During the examination, visual acuity is assessed, the presence of strabismus is determined, as well as the presence of other concomitant diseases. Only after carrying out such measures can the doctor determine the most suitable treatment.

In the presence of superficial lesions that do not affect visual acuity, special therapy is not prescribed, but the child should be constantly monitored by a doctor in order to monitor the progression of the pathology.

More often (in 70% of cases), by the age of 7-8 years of life, the neoplasms disappear on their own; in other situations, the use of steroid medications is required or cosmetic surgery is prescribed.

If the presence of the disease negatively affects visual acuity, then removal of the lesion is required.

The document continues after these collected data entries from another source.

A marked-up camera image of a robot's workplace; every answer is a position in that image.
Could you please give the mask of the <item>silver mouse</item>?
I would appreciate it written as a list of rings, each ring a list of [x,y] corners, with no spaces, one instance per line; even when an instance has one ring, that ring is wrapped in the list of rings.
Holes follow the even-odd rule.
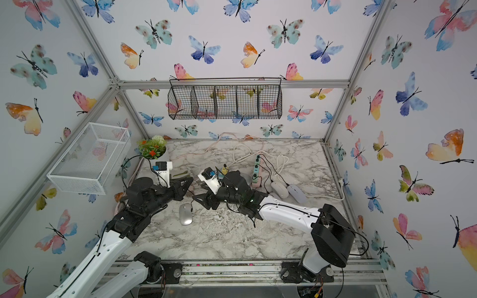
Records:
[[[191,203],[184,203],[179,208],[179,218],[182,226],[193,223],[193,207]]]

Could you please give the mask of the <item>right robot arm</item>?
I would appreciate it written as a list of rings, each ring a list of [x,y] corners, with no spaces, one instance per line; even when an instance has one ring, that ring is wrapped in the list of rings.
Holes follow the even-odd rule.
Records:
[[[198,178],[207,192],[193,199],[207,210],[216,210],[224,203],[252,222],[278,222],[312,237],[314,248],[308,248],[292,268],[282,268],[283,282],[330,282],[333,279],[328,269],[347,266],[357,232],[334,206],[324,204],[321,208],[312,208],[284,202],[252,189],[239,171],[220,175],[206,168]]]

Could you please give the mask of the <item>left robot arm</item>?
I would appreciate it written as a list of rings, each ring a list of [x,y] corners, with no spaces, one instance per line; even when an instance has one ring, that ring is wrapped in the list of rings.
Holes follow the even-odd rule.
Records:
[[[149,177],[135,180],[126,190],[127,206],[107,223],[99,242],[74,272],[54,290],[52,298],[121,298],[138,285],[166,283],[160,257],[139,253],[121,273],[103,286],[99,282],[116,260],[149,226],[152,217],[171,201],[184,199],[192,177],[174,179],[169,186],[155,185]]]

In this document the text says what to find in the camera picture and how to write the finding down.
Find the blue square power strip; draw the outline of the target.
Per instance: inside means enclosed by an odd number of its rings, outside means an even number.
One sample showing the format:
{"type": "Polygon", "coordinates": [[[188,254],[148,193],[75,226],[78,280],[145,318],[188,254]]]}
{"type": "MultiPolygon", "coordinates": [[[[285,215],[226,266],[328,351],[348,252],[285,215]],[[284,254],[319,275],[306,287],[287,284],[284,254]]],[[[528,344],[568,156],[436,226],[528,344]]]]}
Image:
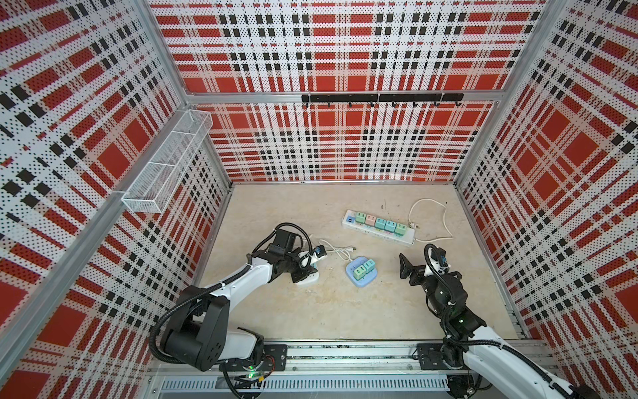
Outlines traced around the blue square power strip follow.
{"type": "Polygon", "coordinates": [[[356,287],[364,288],[376,279],[378,271],[373,259],[361,256],[347,265],[346,274],[356,287]]]}

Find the green plug adapter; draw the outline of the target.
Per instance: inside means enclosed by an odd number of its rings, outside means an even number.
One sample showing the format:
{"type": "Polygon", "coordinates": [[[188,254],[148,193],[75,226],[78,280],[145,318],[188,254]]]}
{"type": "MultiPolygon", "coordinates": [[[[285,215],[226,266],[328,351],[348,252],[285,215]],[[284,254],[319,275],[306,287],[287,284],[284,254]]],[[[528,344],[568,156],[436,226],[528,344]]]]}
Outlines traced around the green plug adapter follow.
{"type": "Polygon", "coordinates": [[[356,269],[352,270],[352,276],[355,279],[355,281],[359,281],[361,279],[363,279],[366,276],[366,271],[364,269],[364,267],[361,265],[359,267],[357,267],[356,269]]]}
{"type": "Polygon", "coordinates": [[[407,232],[407,226],[405,224],[397,224],[395,226],[395,234],[398,236],[404,236],[407,232]]]}
{"type": "Polygon", "coordinates": [[[365,213],[362,213],[362,212],[356,213],[356,222],[358,224],[365,224],[366,219],[367,219],[367,215],[365,213]]]}

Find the long white power strip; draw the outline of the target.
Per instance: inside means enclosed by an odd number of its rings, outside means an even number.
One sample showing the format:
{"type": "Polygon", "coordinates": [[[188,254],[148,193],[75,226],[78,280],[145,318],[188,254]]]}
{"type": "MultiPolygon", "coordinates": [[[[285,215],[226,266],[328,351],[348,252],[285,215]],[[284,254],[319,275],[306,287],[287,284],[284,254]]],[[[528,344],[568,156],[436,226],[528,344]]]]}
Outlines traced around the long white power strip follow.
{"type": "Polygon", "coordinates": [[[342,226],[403,246],[415,244],[415,230],[413,228],[373,214],[348,209],[342,217],[342,226]]]}

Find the white square power strip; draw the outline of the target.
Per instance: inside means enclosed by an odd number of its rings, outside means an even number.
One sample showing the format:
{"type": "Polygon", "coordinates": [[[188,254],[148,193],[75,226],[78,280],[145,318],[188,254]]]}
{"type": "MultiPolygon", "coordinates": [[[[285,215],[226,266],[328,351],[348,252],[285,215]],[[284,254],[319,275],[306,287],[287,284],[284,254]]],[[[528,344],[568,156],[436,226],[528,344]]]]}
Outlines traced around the white square power strip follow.
{"type": "Polygon", "coordinates": [[[319,278],[319,272],[317,269],[317,263],[319,258],[316,254],[309,254],[309,252],[304,251],[299,255],[302,271],[306,274],[296,282],[299,286],[309,286],[315,284],[319,278]]]}

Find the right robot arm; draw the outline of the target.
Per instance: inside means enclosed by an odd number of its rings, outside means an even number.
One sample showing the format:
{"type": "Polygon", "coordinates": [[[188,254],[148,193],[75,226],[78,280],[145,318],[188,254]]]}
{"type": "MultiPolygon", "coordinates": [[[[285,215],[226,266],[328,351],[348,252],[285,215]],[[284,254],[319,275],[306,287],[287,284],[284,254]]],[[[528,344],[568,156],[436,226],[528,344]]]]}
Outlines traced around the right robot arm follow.
{"type": "Polygon", "coordinates": [[[501,338],[468,306],[462,274],[451,272],[445,251],[424,247],[425,263],[414,265],[399,255],[400,278],[425,292],[426,306],[440,321],[446,367],[468,367],[509,398],[598,398],[587,385],[574,386],[548,372],[501,338]]]}

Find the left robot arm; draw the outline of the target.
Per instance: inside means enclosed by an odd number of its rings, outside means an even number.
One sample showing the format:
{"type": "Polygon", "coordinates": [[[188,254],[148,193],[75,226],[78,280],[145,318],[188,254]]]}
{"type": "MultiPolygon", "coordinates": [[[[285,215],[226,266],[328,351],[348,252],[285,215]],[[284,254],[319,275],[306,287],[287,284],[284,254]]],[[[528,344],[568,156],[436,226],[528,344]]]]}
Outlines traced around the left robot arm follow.
{"type": "Polygon", "coordinates": [[[244,328],[231,329],[234,308],[255,290],[287,274],[294,284],[317,274],[316,263],[327,254],[300,226],[283,222],[246,256],[244,266],[206,286],[191,285],[176,304],[151,327],[148,347],[164,363],[186,364],[202,372],[237,361],[256,369],[266,356],[264,337],[244,328]]]}

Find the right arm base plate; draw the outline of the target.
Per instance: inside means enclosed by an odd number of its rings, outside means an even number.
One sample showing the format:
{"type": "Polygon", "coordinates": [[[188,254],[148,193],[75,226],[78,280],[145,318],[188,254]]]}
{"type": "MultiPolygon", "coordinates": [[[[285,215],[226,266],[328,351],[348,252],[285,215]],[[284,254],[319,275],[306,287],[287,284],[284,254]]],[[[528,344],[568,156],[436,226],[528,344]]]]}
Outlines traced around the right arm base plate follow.
{"type": "Polygon", "coordinates": [[[419,343],[416,360],[424,371],[464,370],[463,352],[447,343],[419,343]]]}

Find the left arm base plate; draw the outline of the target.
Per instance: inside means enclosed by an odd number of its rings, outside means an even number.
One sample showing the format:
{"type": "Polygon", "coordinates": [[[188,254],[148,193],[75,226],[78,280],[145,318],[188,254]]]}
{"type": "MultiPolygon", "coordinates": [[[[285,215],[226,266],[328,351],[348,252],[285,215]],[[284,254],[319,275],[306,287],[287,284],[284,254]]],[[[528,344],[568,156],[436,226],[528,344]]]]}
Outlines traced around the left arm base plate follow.
{"type": "Polygon", "coordinates": [[[266,344],[257,346],[247,359],[229,359],[221,362],[228,372],[281,372],[287,366],[286,344],[266,344]]]}

To eliminate the tumor, laser treatment or liquid nitrogen can be used.

The measure of influence is selected depending on the age category of the patient. Often, after removal of the lesion, the doctor prescribes hormonal medications or radiation exposure (prescribed only as a last resort).

Reasons for appearance

The reasons why hemangioma appears on the eyelid or conjunctiva are not fully understood. Since the formation often occurs in infants, doctors agree that it is caused by disorders of the cells of the vascular wall. Such processes are observed starting from the 7th week of pregnancy. Based on the fact that the process of vascular development in the fetus has not been fully studied, doctors cannot accurately determine the factors that influence the appearance of hemangioma. However, any disturbances in the process of formation of blood vessels can contribute to their excessive growth, which provokes the formation of hemangioma of the choroid and conjunctiva.

Treatment

Diagnosis of eye hemangioma is not difficult, but the specialist must take into account that the tumor may be predisposed to rapid growth.

For this reason, even the smallest hemangioma requires an examination by an ophthalmologist, who will determine the need for treatment and will be able to prescribe the most appropriate therapeutic measures in each individual case.

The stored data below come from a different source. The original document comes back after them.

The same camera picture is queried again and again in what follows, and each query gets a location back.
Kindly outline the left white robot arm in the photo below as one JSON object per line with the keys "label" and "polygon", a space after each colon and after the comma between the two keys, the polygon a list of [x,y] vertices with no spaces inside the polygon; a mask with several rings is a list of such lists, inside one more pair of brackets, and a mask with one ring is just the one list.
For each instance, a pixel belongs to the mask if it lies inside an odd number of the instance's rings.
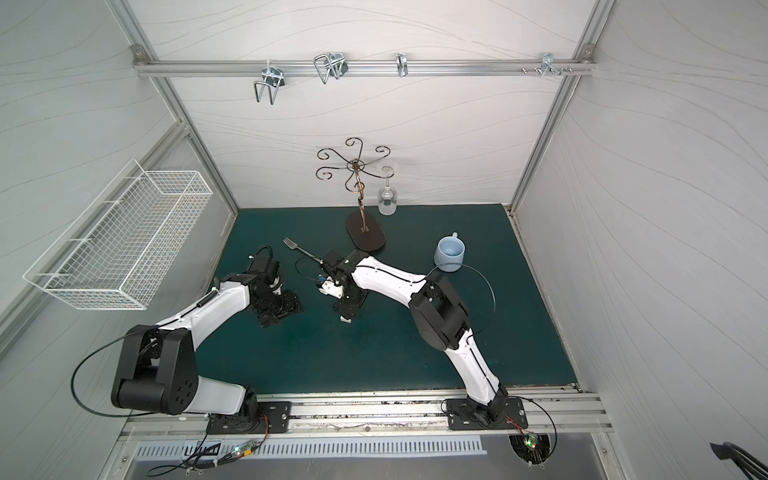
{"label": "left white robot arm", "polygon": [[112,404],[145,413],[256,418],[253,389],[203,377],[196,357],[204,340],[245,310],[255,312],[263,327],[301,311],[298,295],[283,288],[280,264],[271,253],[252,256],[245,272],[226,276],[170,318],[129,330],[120,352]]}

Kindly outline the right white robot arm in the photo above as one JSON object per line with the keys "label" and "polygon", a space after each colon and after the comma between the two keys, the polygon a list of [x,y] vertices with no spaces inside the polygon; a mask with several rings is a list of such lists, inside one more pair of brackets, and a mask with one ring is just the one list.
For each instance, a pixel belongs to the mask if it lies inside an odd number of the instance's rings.
{"label": "right white robot arm", "polygon": [[484,428],[504,420],[508,392],[480,352],[468,307],[445,275],[408,273],[360,250],[347,256],[330,251],[317,262],[325,273],[318,290],[335,298],[333,308],[342,321],[350,322],[371,292],[405,306],[422,339],[444,352],[463,380],[464,416]]}

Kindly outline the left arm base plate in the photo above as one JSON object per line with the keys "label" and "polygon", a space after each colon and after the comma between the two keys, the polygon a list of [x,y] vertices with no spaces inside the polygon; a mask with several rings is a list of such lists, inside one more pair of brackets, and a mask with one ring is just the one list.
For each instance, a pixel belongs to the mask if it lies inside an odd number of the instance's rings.
{"label": "left arm base plate", "polygon": [[245,404],[235,415],[211,414],[208,435],[282,434],[288,430],[292,403],[288,401]]}

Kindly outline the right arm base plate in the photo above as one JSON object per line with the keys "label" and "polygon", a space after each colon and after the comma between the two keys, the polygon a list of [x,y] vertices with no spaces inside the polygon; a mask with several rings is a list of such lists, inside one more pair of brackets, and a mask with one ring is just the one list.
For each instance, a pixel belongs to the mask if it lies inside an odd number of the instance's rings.
{"label": "right arm base plate", "polygon": [[529,426],[518,397],[505,399],[499,408],[486,407],[469,398],[446,399],[440,409],[451,431],[526,430]]}

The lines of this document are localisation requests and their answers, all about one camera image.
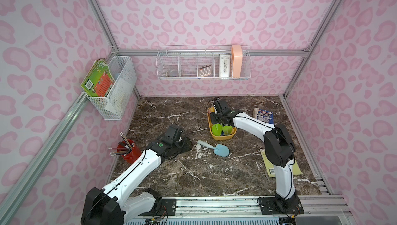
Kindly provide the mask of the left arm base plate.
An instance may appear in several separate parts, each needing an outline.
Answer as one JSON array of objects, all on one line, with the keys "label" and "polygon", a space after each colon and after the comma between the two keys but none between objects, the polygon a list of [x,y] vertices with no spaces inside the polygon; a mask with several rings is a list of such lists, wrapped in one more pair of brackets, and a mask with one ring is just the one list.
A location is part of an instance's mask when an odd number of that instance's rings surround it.
[{"label": "left arm base plate", "polygon": [[166,212],[169,216],[175,216],[176,213],[176,199],[163,198],[156,201],[154,207],[147,213],[142,213],[141,216],[160,216]]}]

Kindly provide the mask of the light blue shovel white handle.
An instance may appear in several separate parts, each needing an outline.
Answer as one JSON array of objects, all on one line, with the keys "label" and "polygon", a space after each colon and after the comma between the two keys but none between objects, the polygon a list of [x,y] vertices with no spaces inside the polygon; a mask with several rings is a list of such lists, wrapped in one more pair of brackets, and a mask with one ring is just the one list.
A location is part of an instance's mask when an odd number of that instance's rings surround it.
[{"label": "light blue shovel white handle", "polygon": [[217,144],[216,146],[212,146],[202,140],[198,140],[197,143],[201,146],[210,148],[214,150],[214,153],[221,157],[227,157],[230,154],[229,148],[222,144]]}]

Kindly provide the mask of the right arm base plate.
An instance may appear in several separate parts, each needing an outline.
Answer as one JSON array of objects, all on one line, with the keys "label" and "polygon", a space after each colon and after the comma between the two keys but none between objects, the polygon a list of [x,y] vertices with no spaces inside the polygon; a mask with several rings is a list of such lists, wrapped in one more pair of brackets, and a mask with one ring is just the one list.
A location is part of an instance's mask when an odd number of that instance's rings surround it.
[{"label": "right arm base plate", "polygon": [[302,215],[304,207],[298,197],[291,197],[288,200],[276,197],[259,197],[257,204],[262,215]]}]

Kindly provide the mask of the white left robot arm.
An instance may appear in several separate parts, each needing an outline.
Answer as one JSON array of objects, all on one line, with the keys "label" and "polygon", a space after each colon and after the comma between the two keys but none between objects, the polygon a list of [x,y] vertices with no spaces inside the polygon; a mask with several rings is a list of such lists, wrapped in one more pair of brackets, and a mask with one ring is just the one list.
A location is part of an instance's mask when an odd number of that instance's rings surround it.
[{"label": "white left robot arm", "polygon": [[152,141],[141,156],[118,178],[102,189],[92,188],[86,195],[82,211],[83,225],[123,225],[139,215],[162,215],[162,195],[145,189],[140,195],[130,195],[140,183],[165,160],[192,149],[183,127],[171,124],[164,134]]}]

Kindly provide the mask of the large green shovel yellow handle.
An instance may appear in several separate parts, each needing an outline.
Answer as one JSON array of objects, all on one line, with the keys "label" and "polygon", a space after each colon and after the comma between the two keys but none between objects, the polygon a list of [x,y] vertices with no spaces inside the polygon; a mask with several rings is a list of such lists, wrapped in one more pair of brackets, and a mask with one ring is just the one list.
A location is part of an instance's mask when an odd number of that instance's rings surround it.
[{"label": "large green shovel yellow handle", "polygon": [[222,127],[222,135],[223,136],[229,136],[229,135],[232,135],[233,133],[234,133],[234,128],[232,126],[225,125]]}]

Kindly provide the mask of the green shovel blue-tipped handle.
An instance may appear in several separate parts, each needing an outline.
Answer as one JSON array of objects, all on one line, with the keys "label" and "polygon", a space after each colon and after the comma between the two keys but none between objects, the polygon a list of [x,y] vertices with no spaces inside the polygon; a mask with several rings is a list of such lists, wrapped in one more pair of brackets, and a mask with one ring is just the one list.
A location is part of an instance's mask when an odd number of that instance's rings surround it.
[{"label": "green shovel blue-tipped handle", "polygon": [[222,136],[222,127],[221,124],[213,124],[211,127],[212,134],[216,137]]}]

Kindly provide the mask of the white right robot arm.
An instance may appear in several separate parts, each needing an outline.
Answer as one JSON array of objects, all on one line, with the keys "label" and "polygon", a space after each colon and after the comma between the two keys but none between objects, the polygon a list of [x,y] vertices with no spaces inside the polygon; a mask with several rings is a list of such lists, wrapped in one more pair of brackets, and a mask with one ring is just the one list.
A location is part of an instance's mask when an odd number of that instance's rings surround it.
[{"label": "white right robot arm", "polygon": [[276,198],[285,202],[296,198],[293,182],[296,147],[287,127],[283,124],[273,125],[262,122],[243,111],[233,110],[221,98],[215,98],[213,105],[215,108],[211,113],[213,122],[242,129],[264,142],[266,157],[274,166]]}]

If the tumor does not interfere with the small patient, then treatment is not prescribed during the first few months. As the process progresses, the question of removing the tumor is raised, since the risk of complications increases.

Several effective measures have been identified:

  • Ligation – when the lesion grows, the specialist ligates the vessel that feeds the tumor. In this case, a rapid decrease in the size of the formation is observed.
  • Peeling is carried out using ethyl alcohol, and a decrease in size is also observed.
  • Hormonal therapy is indicated for small lesions.
  • Electrocoagulation - a similar measure is characterized by the effect of a small current on the affected area. It can be prescribed as a primary or additional measure of therapy.
  • Exposure to a laser beam is prescribed when the formation is localized close to the eyeball.
  • Cryodestruction is the use of liquid nitrogen to freeze the affected area. As a result of the procedure, a crust appears, which subsequently disappears on its own, and healthy skin forms in its place.
  • Surgical intervention is prescribed only if other measures are impossible or ineffective. After removal, a scar remains on the eyelid.

The prescription of effective measures depends on the patient’s age, the size and growth rate of the tumor, and general health.